Ne pas affecter les utilisateurs
Un tel projet est éminemment susceptible de perturber les utilisateurs dans leur quotidien. Pour éviter cela, les équipes de Google ont réalisé un inventaire complet des workflows en s’appuyant sur l’examen du trafic réseau. L’occasion de découvrir des services qui auraient dû avoir été arrêtés « mais qui continuaient de fonctionner sans raison claire ».
Cette collecte a conduit les ingénieurs à se rapprocher des propriétaires des services identifiés pour les migrer vers des passerelles prêtes pour l’initiative BeyondCorp.

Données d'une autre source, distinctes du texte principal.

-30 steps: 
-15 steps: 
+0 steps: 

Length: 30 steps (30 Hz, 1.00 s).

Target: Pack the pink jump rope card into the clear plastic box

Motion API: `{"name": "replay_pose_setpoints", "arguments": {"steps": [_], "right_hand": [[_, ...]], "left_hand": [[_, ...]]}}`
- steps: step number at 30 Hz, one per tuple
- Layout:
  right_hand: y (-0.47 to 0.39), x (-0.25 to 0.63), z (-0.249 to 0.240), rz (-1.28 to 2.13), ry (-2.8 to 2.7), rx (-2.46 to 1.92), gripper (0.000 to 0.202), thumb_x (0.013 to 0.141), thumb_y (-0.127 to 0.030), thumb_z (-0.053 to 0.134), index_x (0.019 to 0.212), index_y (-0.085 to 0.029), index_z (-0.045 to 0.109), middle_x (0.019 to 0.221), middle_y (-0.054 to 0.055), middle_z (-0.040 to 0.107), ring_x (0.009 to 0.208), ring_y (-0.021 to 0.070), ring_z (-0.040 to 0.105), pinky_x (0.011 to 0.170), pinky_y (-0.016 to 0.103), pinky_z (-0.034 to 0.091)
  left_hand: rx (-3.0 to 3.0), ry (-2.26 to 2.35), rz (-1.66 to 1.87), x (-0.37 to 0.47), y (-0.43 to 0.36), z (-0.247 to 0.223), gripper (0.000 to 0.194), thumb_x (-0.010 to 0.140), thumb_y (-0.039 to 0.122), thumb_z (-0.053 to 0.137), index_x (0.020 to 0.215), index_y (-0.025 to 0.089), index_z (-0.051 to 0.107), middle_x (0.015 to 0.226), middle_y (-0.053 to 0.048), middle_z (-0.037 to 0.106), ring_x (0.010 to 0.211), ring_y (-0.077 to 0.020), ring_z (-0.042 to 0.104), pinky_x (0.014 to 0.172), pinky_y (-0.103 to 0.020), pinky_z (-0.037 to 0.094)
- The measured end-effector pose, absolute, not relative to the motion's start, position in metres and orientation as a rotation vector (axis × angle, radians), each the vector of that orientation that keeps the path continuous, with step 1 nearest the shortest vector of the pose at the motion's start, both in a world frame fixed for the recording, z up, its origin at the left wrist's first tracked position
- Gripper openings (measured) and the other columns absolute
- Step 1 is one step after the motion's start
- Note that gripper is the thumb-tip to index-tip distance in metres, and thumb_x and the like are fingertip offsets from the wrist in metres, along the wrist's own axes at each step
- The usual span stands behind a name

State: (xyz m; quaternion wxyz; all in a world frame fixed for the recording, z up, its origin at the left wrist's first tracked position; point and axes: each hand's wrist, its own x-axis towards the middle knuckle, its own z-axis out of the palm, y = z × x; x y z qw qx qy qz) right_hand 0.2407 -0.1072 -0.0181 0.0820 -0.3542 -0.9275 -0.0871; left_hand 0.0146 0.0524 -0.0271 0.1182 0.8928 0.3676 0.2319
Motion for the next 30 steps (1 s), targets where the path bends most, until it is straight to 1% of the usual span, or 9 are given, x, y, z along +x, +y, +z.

Une migration aisée pour certains, mais plus difficile pour d’autres « qui ont nécessité des exceptions aux règles » de sécurité : « mais nous nous sommes assurés que tous les propriétaires de services soient tenus responsables des exceptions ». Des exceptions à la durée de vie limitée : « la pression s’applique sur les fournisseurs de services et les développeurs d’applications pour qu’ils configurent leurs services correctement ».
Mais ces exceptions ont accru « la complexité au sein de l’écosystème BeyondCorp » jusqu’à rendre difficile la gestion de certaines demandes de support des utilisateurs. Un service spécifique d’analyse des décisions du système d’attribution des niveaux de confiance a dû être développé.